Locate each line of the material that contains "camera", then return it.
====
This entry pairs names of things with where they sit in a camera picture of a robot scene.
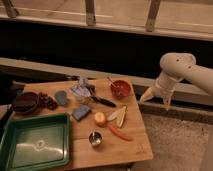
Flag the red bowl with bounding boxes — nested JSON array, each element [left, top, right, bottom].
[[110, 80, 131, 99]]

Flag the bunch of dark grapes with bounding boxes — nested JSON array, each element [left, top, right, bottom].
[[39, 92, 58, 110]]

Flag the wooden cutting board table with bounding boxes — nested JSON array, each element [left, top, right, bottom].
[[7, 77, 155, 171]]

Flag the small metal cup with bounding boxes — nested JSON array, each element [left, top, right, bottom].
[[89, 131, 102, 147]]

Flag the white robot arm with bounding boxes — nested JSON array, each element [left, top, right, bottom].
[[140, 52, 213, 110]]

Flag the green plastic tray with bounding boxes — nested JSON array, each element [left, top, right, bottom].
[[0, 114, 70, 171]]

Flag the banana slices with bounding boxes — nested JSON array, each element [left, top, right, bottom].
[[107, 106, 127, 128]]

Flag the blue sponge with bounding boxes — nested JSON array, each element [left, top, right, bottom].
[[72, 105, 91, 121]]

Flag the black handled knife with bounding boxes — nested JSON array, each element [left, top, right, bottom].
[[88, 87, 116, 107]]

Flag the blue plastic cup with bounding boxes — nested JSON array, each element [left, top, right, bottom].
[[54, 90, 68, 106]]

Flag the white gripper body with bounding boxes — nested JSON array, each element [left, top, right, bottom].
[[153, 72, 181, 96]]

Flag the apple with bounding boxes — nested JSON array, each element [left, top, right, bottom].
[[94, 112, 107, 126]]

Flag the dark brown bowl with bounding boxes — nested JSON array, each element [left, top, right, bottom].
[[12, 92, 39, 114]]

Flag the orange carrot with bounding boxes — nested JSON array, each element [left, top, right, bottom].
[[107, 124, 133, 141]]

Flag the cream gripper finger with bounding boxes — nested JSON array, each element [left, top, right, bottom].
[[163, 96, 172, 111], [140, 87, 154, 103]]

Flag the crumpled blue white cloth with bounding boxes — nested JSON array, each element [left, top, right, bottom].
[[70, 77, 91, 97]]

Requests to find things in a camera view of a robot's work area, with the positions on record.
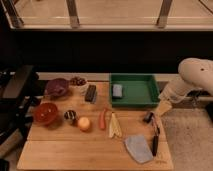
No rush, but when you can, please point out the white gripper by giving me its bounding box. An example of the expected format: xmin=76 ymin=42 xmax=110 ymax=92
xmin=155 ymin=77 xmax=195 ymax=116

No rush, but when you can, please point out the blue sponge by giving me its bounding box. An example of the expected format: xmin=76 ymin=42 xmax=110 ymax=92
xmin=112 ymin=84 xmax=123 ymax=98

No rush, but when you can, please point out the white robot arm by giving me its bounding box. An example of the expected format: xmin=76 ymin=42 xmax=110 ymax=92
xmin=155 ymin=58 xmax=213 ymax=116

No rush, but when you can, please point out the metal cup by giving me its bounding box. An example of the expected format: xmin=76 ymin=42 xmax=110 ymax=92
xmin=64 ymin=110 xmax=77 ymax=125

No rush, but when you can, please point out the green plastic tray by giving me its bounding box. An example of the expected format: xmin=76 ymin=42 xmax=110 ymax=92
xmin=109 ymin=73 xmax=159 ymax=108

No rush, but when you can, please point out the blue grey cloth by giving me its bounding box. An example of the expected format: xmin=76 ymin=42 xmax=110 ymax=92
xmin=124 ymin=134 xmax=153 ymax=164

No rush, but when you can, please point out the orange carrot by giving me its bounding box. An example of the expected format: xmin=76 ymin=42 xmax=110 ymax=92
xmin=99 ymin=108 xmax=108 ymax=130

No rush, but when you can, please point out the dark rectangular block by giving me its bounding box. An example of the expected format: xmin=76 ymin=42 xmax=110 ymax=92
xmin=85 ymin=85 xmax=96 ymax=102

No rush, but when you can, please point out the wooden cutting board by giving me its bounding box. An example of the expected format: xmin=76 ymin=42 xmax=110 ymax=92
xmin=17 ymin=82 xmax=174 ymax=171

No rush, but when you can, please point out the orange ball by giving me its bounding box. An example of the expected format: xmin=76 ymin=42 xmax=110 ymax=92
xmin=77 ymin=117 xmax=91 ymax=131

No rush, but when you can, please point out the small bowl of nuts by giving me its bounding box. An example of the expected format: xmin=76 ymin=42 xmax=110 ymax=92
xmin=70 ymin=76 xmax=87 ymax=92

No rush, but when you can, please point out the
====
Problem solution |
This entry pairs names of things with where they sit in a camera picture of a robot scene.
Requests to find things in a camera view of a robot's work area, with the positions on record.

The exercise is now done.